Long hairs covered Shegom’s body. But along the edge of where he imagined her head would be grew a beard of whips or tentacles. She held the struggling ayten with these.
The ayten thrashed, trying to break her hold, but Shegom shook it violently, then wrapped her prey with more of the long whips.
Another thrash, then the ayten sagged. Shegom enfolded it in the hairs along her belly just underneath her front edge. Then with a gust of wind and sea spray, she rose above the ship.
“Where is the hook?”
“Hook?” asked the captain.
“Was that not the bait?”
“She’s already mine,” said the Skir Master. He gestured at a weave inlaid in the deck at his feet. “She’s long been a part of this ship.”

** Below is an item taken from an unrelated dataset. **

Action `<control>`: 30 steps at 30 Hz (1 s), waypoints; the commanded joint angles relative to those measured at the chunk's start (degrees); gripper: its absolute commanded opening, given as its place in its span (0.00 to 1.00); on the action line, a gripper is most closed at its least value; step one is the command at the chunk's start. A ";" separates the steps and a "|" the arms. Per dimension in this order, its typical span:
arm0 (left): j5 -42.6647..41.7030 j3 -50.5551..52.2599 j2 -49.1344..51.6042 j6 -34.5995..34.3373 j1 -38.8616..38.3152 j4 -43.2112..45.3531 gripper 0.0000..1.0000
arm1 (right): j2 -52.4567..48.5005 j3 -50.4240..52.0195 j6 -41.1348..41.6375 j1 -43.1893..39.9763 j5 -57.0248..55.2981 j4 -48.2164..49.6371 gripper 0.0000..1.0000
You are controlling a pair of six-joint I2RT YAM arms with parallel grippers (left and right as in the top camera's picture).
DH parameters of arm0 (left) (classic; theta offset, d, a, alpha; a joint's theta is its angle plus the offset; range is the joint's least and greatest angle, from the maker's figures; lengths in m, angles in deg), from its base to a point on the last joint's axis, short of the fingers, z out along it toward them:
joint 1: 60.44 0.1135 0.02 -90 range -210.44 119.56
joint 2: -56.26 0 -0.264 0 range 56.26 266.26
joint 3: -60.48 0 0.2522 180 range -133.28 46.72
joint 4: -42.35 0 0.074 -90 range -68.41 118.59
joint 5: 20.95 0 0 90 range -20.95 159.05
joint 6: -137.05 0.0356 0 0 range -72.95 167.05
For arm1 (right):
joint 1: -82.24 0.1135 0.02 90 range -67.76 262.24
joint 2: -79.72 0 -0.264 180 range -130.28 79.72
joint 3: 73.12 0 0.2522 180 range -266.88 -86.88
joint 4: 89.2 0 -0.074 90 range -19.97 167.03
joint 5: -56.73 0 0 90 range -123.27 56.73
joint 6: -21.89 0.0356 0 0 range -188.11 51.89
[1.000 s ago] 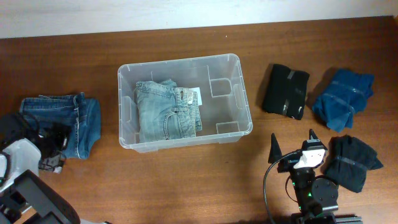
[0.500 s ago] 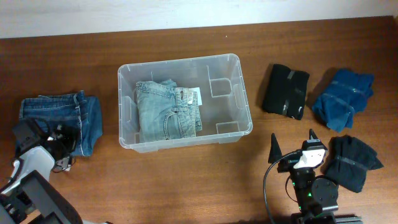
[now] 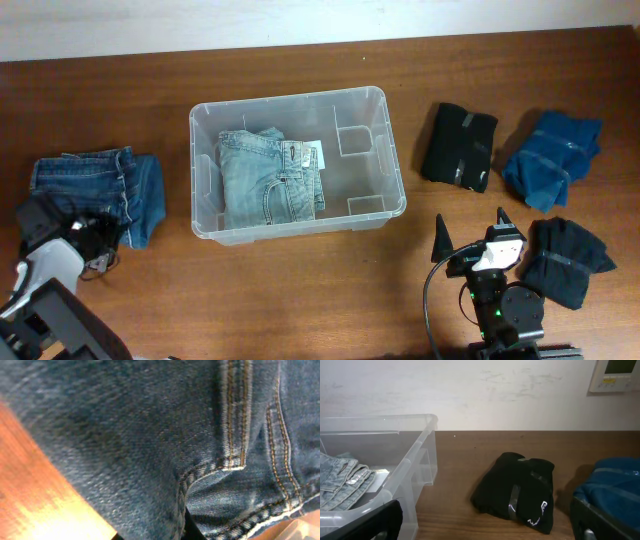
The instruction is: Pack container
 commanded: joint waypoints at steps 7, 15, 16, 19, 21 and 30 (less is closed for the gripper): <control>4.85 1.11 -12.00 13.51 5.29 -4.39 0.01 | 0.44 0.42 0.02 -0.26 -0.70 -0.20 0.98; -5.73 -1.92 -13.27 15.61 3.30 -2.27 0.01 | 0.44 0.42 0.02 -0.26 -0.70 -0.20 0.98; -5.90 -2.93 -13.92 15.61 3.15 -3.02 0.01 | 0.44 0.42 0.02 -0.26 -0.70 -0.20 0.98; -5.81 -6.69 -16.39 15.63 2.80 -5.68 0.01 | 0.44 0.42 0.02 -0.26 -0.70 -0.20 0.98; -5.88 -8.90 -17.92 15.61 2.58 -6.95 0.01 | 0.44 0.42 0.02 -0.26 -0.70 -0.20 0.99; -11.43 -18.25 -21.35 15.61 -1.09 -8.17 0.01 | 0.44 0.42 0.02 -0.26 -0.70 -0.20 0.99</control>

“But I thought your skir died on the way.”
“Of course, you did,” said the Skir Master. “That’s why I started that rumor. Tell me, Clansman.” He gestured at the bowl and Shegom. “Does your lore even touch this?”
An alarm sounded in his mind. But then the fear drained away and he felt a bit giddy. “No,” he said.
“I didn’t think so. How many are in your Grove?”
“Almost a dozen,” said Argoth.
He knew he shouldn’t be saying such things. Not with the captain standing right there. Not to the Skir Master. It was death, but… did that matter really?
“And you’re their leader?”
Again the warning. Again it drained away. The Skir Master’s ghostly shape moved toward him. Why had they ever thought they should fight against such marvelous beings? Then he realized what was happening. The Skir Master was seeking him. But how? Panic rose in him.
The spectacles. That was how he was doing this. But seekings were accompanied by bindings and torture.
Argoth raised his hand to remove the weave.
“Leave them on,” said the Skir Master.
Yes, that was wise. It would be nice to have them off, but it didn’t seem to matter much either way.
“Are you the leader?” asked the Skir Master.
Argoth tried to remember his training.
“Answer me.”
He fought against the compulsion. He needed to remove the weave. “No,” he said. “I’m not.”
“Who is?”
Argoth succeeded in reaching the weave.
“Leaf,” said the Skir Master. “I believe we’re going to have to restrain him.”
“Great One,” said Leaf. He approached Argoth. The tattoos flaring out from the man’s eyes made him look wild.
Argoth took one step back. He needed to do something, but couldn’t remember what it was.
“Stand still,” said the Skir Master.
The weave. He needed to remove it. Argoth gripped it with both hands. It took all his effort. Then he ripped it from his face. The world of sunshine and sea burst upon him. He squinted, cast the spectacles from him, and began to build his Fire.